Gestione di sessione

Il termine sessione si riferisce al stato del desktop dell'utente: quali applicazioni sono in esecuzione, dove sono posizionate le finestre, quali finestre delle applicazioni aperte sono visualizzate, la dimensione di queste, quali documenti sono aperti, la posizione del cursore e così via. Gli utenti devono essere in grado di salvare la loro sessione prima di uscire da sistema, e di averla automaticamente ripristinata nella sessione di lavoro successiva. Per fare ciò, le applicazioni devono cooperare avendo la possibilità di memorizzare informazioni sul loro stato indipendentemente dal gestore di finestre.

Una particolare applicazione chiamata gestore di sessione (session manager) notifica alle applicazioni il momento in cui queste devono salvare le loro proprietà. Gnome fornisce un session manager chiamato gnome-session, che utilizza, purtroppo, le specifiche per la sessione di X Window, che sono antiquate. CDE utilizza le stesse specifiche, mentre KDE sta progettando di adottare queste specifiche. Una applicazione che implementa la gestione di sessione attraverso l'interfaccia fornita da Gnome funziona su qualunque desktop fornito di questa gestione. Gnome inoltre implementa alcune estensioni alle specifiche di base (Ad esempio la priorità di avvio), che non creano nessun tipo di problema con altri gestori di sessione. Queste verrano inoltre inserite nelle prossime versione di KDE.

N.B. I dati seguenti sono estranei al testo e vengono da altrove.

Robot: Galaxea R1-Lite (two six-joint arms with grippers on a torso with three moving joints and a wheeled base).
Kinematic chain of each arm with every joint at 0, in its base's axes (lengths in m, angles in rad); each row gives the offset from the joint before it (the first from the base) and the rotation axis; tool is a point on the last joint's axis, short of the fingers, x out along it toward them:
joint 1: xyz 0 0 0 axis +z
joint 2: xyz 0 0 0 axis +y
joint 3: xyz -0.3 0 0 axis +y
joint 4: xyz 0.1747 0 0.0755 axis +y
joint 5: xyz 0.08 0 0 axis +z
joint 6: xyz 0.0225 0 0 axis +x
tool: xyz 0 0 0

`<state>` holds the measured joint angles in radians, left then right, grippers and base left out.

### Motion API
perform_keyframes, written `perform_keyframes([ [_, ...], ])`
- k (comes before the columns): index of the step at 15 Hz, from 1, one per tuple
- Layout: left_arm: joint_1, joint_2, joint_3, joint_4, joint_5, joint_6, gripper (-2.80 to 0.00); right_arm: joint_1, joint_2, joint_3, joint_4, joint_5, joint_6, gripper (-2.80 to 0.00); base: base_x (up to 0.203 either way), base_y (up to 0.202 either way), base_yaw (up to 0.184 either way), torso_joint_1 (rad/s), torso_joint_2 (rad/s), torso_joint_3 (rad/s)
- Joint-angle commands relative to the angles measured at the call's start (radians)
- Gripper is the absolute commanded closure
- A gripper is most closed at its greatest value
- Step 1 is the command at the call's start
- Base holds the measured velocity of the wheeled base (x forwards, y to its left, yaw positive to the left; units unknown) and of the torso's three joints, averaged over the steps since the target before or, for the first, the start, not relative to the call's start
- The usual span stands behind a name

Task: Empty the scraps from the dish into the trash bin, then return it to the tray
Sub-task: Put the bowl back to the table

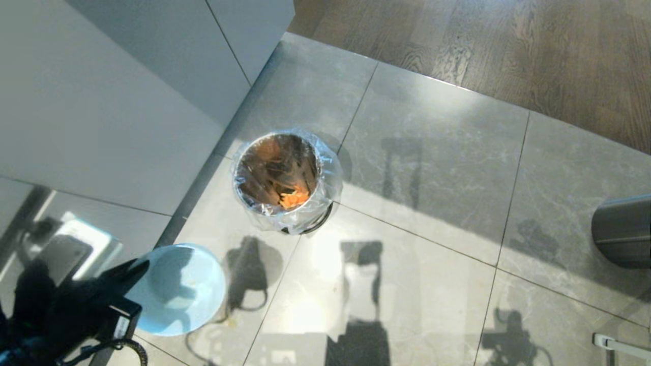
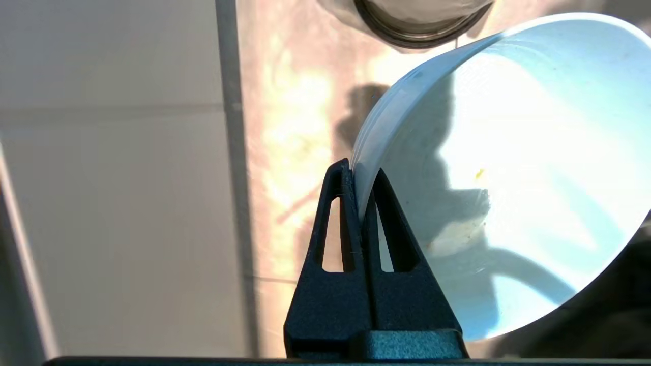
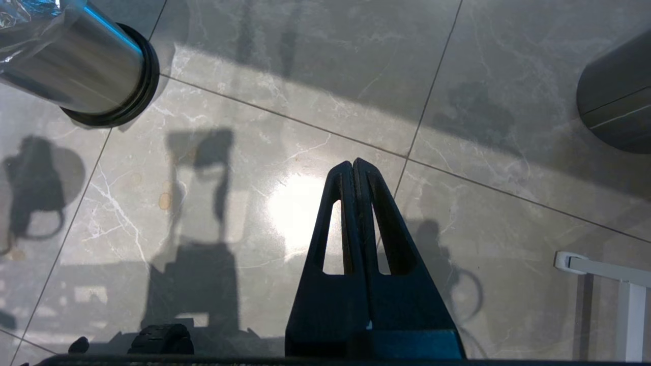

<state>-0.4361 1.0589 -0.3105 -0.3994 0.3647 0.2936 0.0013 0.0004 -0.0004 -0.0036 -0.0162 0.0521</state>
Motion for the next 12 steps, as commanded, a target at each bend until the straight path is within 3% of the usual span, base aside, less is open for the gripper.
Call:
perform_keyframes([
  [1,0.134,-0.122,0.039,0.043,-0.108,-0.034,0.00,0.000,0.000,0.000,-0.001,0.001,0.000,0.00,0.000,0.000,0.000,0.000,0.00,0.000],
  [3,0.251,-0.208,0.089,0.066,-0.242,-0.045,0.00,0.000,0.000,0.000,0.000,0.000,0.000,0.00,0.000,0.000,0.000,0.000,0.00,0.000],
  [5,0.311,-0.309,0.150,0.075,-0.314,-0.051,0.00,0.000,0.000,0.000,-0.001,-0.001,0.000,0.00,0.000,0.000,0.000,0.000,0.00,0.000],
  [9,0.387,-0.567,0.283,0.095,-0.340,-0.068,0.00,0.000,0.000,0.000,0.001,0.001,0.000,0.00,0.000,0.000,0.000,0.000,0.00,0.000],
  [12,0.434,-0.763,0.304,0.232,-0.344,-0.108,0.00,0.000,0.000,0.000,0.001,0.001,0.000,0.00,0.000,0.000,0.000,0.000,0.00,0.000],
])
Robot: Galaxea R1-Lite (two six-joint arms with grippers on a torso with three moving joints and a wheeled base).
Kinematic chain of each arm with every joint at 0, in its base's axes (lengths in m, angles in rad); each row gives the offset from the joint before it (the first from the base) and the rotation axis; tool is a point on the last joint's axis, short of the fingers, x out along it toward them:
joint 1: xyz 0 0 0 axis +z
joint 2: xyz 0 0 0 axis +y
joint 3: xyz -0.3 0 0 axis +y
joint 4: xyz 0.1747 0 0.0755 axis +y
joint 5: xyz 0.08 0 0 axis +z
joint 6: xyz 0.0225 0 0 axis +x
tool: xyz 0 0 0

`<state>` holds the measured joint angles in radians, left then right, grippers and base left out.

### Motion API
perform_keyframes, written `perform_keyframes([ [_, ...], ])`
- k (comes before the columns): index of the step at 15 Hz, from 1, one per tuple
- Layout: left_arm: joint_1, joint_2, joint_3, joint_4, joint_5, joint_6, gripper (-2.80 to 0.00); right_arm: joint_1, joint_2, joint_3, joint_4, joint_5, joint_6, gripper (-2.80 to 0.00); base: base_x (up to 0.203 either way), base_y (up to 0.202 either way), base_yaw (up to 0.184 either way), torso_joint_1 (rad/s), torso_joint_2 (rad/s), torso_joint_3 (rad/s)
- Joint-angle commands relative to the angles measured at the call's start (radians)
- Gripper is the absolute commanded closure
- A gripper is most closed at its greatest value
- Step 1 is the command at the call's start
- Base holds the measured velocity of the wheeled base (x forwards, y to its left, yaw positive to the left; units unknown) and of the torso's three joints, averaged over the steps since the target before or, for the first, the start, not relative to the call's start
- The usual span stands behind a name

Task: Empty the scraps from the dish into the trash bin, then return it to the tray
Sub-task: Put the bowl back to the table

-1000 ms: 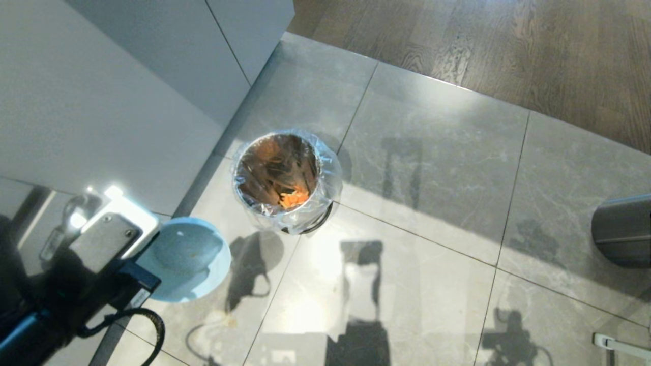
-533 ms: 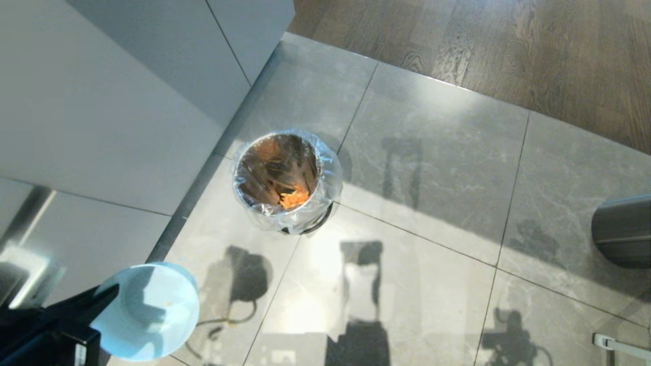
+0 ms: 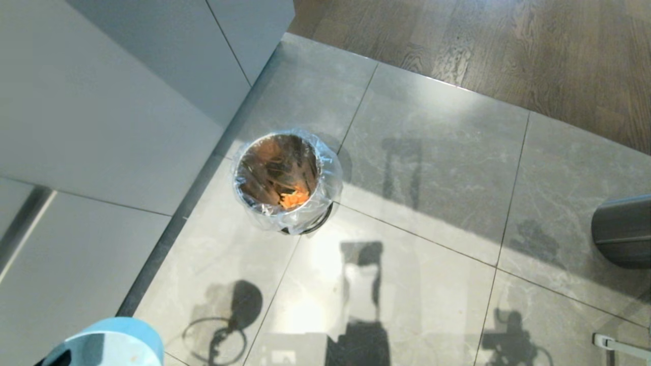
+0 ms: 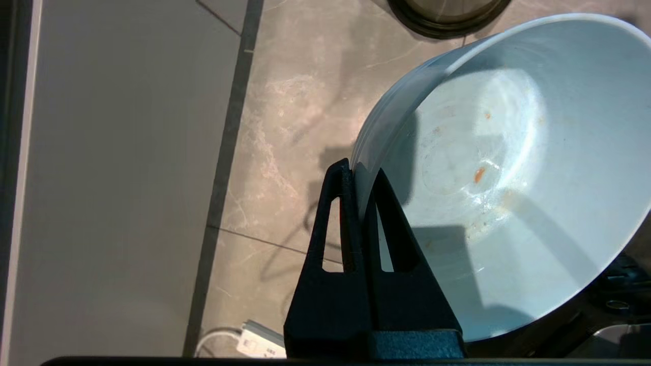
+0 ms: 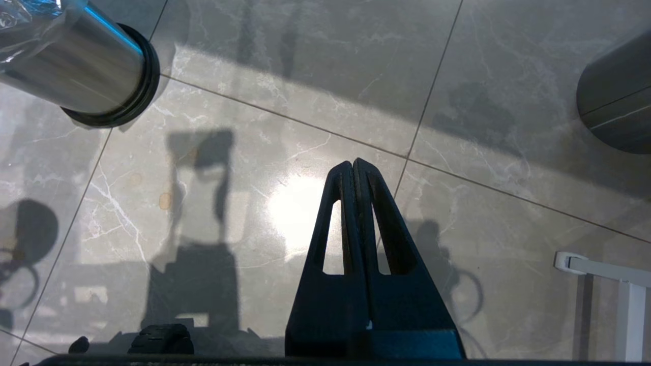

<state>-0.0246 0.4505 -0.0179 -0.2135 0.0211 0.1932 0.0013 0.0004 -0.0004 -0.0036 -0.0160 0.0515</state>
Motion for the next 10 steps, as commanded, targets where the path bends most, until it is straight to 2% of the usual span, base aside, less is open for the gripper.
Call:
perform_keyframes([
  [1,0.034,-0.208,0.015,0.098,-0.001,-0.018,0.00,0.000,0.000,0.000,0.000,-0.001,0.001,0.00,0.000,0.000,0.000,0.000,0.00,0.000],
  [2,0.045,-0.236,0.017,0.142,-0.002,-0.027,0.00,0.000,0.000,-0.001,0.000,-0.001,0.001,0.00,0.000,0.000,0.000,0.000,0.00,0.000],
  [5,0.039,-0.276,0.018,0.149,-0.005,-0.031,0.00,0.000,0.000,0.000,0.001,0.000,0.001,0.00,0.000,0.000,0.000,0.000,0.00,0.000],
  [7,0.035,-0.320,0.018,0.161,-0.044,-0.038,0.00,0.000,0.000,-0.001,-0.001,-0.001,0.001,0.00,0.000,0.000,0.000,0.000,0.00,0.000],
  [10,0.029,-0.430,0.018,0.196,-0.065,-0.088,0.00,0.000,0.000,0.000,0.000,-0.001,0.001,0.00,0.000,0.000,0.000,0.000,0.00,0.000],
])
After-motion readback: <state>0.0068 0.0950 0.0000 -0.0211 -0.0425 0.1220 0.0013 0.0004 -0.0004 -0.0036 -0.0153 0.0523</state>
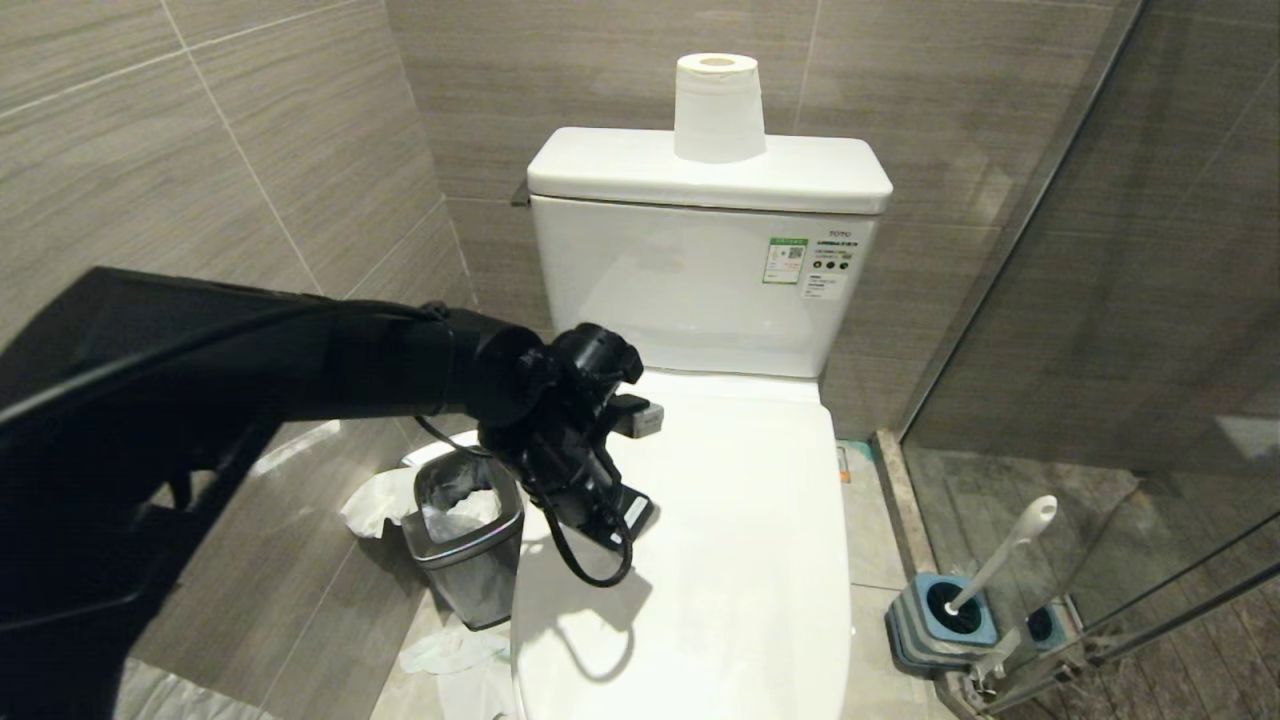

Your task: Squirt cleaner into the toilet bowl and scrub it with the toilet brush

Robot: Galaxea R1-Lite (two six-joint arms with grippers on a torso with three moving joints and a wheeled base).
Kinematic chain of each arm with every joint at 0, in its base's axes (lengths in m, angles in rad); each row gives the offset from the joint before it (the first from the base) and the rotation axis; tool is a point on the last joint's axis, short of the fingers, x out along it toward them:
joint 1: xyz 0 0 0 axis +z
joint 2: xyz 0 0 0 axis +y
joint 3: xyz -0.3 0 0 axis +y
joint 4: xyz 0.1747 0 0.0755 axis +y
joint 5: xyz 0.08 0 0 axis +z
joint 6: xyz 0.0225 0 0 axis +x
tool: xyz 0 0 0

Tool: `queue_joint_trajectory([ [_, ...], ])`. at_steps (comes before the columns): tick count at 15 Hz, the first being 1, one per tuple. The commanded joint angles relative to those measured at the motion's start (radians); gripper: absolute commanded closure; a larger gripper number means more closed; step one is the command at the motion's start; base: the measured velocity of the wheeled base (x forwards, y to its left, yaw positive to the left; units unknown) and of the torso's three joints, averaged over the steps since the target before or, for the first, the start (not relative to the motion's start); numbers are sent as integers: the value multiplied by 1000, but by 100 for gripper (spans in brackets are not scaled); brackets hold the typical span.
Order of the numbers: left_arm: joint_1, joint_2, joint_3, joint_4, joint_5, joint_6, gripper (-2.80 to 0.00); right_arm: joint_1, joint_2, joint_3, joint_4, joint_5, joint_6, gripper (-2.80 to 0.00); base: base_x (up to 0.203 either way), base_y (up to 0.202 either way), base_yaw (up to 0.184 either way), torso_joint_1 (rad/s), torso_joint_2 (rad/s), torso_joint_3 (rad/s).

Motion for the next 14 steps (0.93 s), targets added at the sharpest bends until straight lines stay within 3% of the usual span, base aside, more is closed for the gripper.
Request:
queue_joint_trajectory([
  [1, 1, -173, 2, 41, -40, -21, 0, 0, 0, 0, 0, 0, 0, 0, 0, 0, 0, 0, 0, 0],
  [4, 4, -314, 27, 76, -97, -141, 0, 0, 0, 0, 0, 0, 0, 0, 0, 0, 0, 0, 0, 0],
  [6, 27, -400, 57, 82, -110, -325, 0, 0, 0, 0, 0, 0, 0, 0, 0, 0, 0, 0, 0, 0],
  [7, 44, -435, 63, 89, -87, -396, 0, 0, 0, 0, 0, 0, 0, 0, 0, 0, 0, 0, 0, 0],
  [8, 62, -464, 66, 113, -15, -426, 0, 0, 0, 0, 0, 0, 0, 0, 0, 0, 0, 0, 0, 0],
  [10, 103, -518, 68, 182, 123, -431, 0, 0, 0, 0, 0, 0, 0, 0, 0, 0, 0, 0, 0, 0],
  [12, 133, -567, 70, 231, 202, -408, 0, 0, 0, 0, 0, 0, 0, 0, 0, 0, 0, 0, 0, 0],
  [14, 163, -617, 70, 255, 277, -320, 0, 0, 0, 0, 0, 0, 0, 0, 0, 0, 0, 0, 0, 0],
])
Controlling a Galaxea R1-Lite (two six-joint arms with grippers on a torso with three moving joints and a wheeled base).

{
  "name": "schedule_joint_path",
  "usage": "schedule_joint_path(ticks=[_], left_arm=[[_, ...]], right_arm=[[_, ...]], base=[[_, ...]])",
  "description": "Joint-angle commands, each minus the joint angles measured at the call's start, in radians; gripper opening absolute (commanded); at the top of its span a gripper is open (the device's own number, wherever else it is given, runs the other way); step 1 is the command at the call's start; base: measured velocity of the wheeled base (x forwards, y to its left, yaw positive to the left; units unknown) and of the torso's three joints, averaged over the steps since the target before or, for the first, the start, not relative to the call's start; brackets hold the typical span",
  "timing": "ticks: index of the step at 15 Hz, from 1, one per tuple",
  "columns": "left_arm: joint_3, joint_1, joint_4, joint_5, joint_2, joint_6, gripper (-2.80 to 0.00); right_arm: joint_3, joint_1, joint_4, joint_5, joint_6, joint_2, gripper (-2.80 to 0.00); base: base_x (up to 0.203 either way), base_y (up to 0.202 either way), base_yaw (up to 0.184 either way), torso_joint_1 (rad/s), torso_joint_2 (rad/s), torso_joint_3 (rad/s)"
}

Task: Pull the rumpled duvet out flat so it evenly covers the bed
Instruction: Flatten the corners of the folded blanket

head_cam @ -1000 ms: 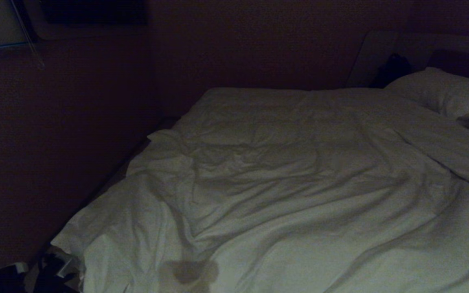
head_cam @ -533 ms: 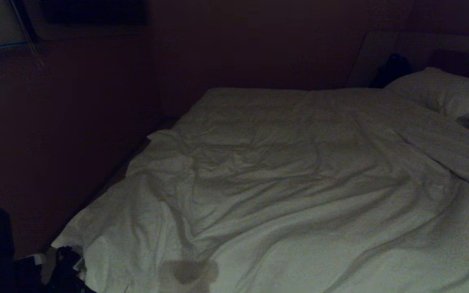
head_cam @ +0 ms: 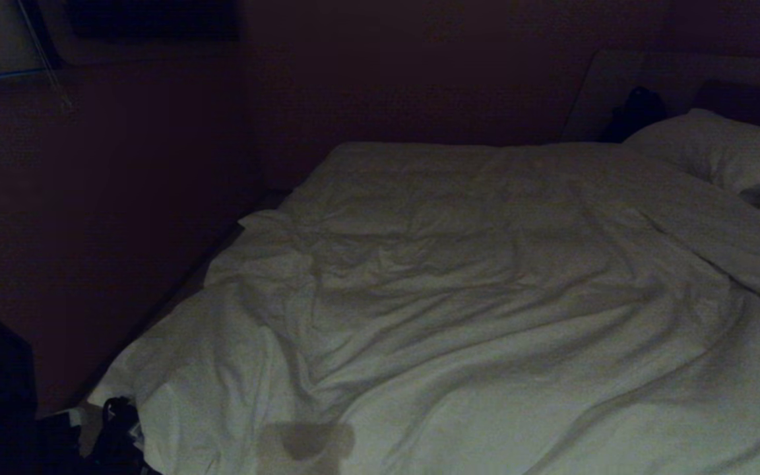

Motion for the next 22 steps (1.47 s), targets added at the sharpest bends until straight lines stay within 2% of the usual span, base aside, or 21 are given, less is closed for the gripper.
schedule_joint_path(ticks=[1, 8, 9, 15, 18, 20, 22], left_arm=[[0.001, 0.000, -0.047, -0.006, 0.000, 0.004, -2.80], [0.013, 0.000, -0.047, -0.013, -0.018, -0.002, -2.80], [0.031, -0.001, -0.047, -0.016, -0.035, -0.018, -2.80], [0.101, -0.011, -0.047, -0.056, -0.262, -0.174, -2.80], [0.123, -0.057, -0.047, -0.059, -0.457, -0.297, -2.80], [0.110, -0.130, -0.037, -0.015, -0.582, -0.383, -2.80], [0.053, -0.205, 0.040, 0.071, -0.673, -0.421, -2.80]], right_arm=[[0.000, 0.000, 0.000, 0.000, 0.000, 0.001, -2.80], [0.000, 0.000, 0.000, 0.000, 0.000, 0.001, -2.80], [0.000, 0.000, 0.000, 0.000, 0.000, 0.001, -2.80], [0.000, 0.000, 0.000, 0.000, 0.000, 0.001, -2.80], [0.000, 0.000, 0.000, 0.000, 0.000, 0.001, -2.80], [0.000, 0.000, 0.000, 0.000, 0.000, 0.001, -2.80], [0.000, 0.000, 0.000, 0.000, 0.000, 0.001, -2.80]], base=[[0.000, 0.000, 0.000, 0.000, 0.00, 0.000], [0.000, 0.000, 0.000, 0.000, 0.00, 0.000], [0.000, 0.000, 0.000, 0.000, 0.00, 0.000], [0.000, 0.000, 0.000, 0.000, 0.00, 0.000], [0.000, 0.000, 0.000, 0.000, 0.00, 0.000], [0.000, 0.000, 0.000, 0.000, 0.00, 0.000], [0.000, 0.000, 0.000, 0.000, 0.00, 0.000]])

È cosa buona e giusta leggere la documentazione sulla gestione di sessione inclusa in X Window: si rivela una buona introduzione su ciò che accade dietro le quinte. Le librerie di Gnome inoltre includono un ottimo documento, chiamato session-management.txt, e anche il file gnome-client.h, il quale è stato appositamente riempito di commenti utili allo sviluppatore.

Utilizzare l'oggetto GnomeClient

Gnome vi protegge dall'interfaccia a basso livello fornita da X Window, attraverso un GtkObject chiamato GnomeClient. Questo rappresenta la connessione fra la vostra applicazione e il gestore di sessione.

Gnome si occupa di gran parte dei dettagli di questa gestione. Per la maggior parte delle applicazioni è necessario rispondere unicamente a due richieste.

Quando il gestore di sessione richiede alla applicazione una particolare azione, l'oggetto GnomeClient emetterà il segnale appropriato. I due segnali più importanti sono "save_yourself" e "die". "save_yourself" viene emesso quando l'applicazione deve salvare il proprio stato, mentre "die" viene emesso quando l'applicazione deve uscire. Una callback per "die" è piuttosto complessa visto il numero degli argomenti che deve accettare, mentre una callback per "dir" è pressoché banale.

GnomeHello ottiene un puntatore dall'oggetto GnomeClient e connette i suoi segnali nel seguente modo:

  client = gnome_master_client ();
  gtk_signal_connect (GTK_OBJECT (client), "save_yourself",
                      GTK_SIGNAL_FUNC (save_session), argv[0]);
  gtk_signal_connect (GTK_OBJECT (client), "die",
                      GTK_SIGNAL_FUNC (session_die), NULL);

argv[0] verrà utilizzando dalla callback per "save_yourself".

Ecco la callback per il segnale "die" dei sorgenti di GnomeHello:

static void
session_die(GnomeClient* client, gpointer client_data)
{
  gtk_main_quit ();
}

In parole povere: l'applicazione termina.

Ecco adesso la callback per "save_yourself":

static gint
save_session (GnomeClient *client, gint phase, GnomeSaveStyle save_style,
              gint is_shutdown, GnomeInteractStyle interact_style,
              gint is_fast, gpointer client_data)
{
  gchar** argv;
  guint argc;

  argv = g_malloc0(sizeof(gchar*)*4);
  argc = 1;

  argv[0] = client_data;

  if (message)
    {
      argv[1] = "--message";
      argv[2] = message;
      argc = 3;
    }
  
  gnome_client_set_clone_command (client, argc, argv);
  gnome_client_set_restart_command (client, argc, argv);

  return TRUE;
}

Questa callback è più complessa della precedente. Il segnale "save_yourself" deve passare al gestore di sessione le modalità di riavvio e di clonazione (creazione di una nuova istanza) della applicazione. L'applicazione riavviata deve poter avere maggiori informazioni possibili sullo stato precedente. Nel caso di GnomeHello, questa ricorderà il messaggio mostrato. Il modo più semplice per registrare le informazioni sullo stato dell'applicazioni è quello di generarle dalla linea di comando, come in GnomeHello. È inoltre possibile effettuare una richiesta a GnomeClient per ottenere il percorso da utilizzare nella API di gnome-config. Sarà possibile quindi salvare le informazioni in un file di configurazione per ogni sessione.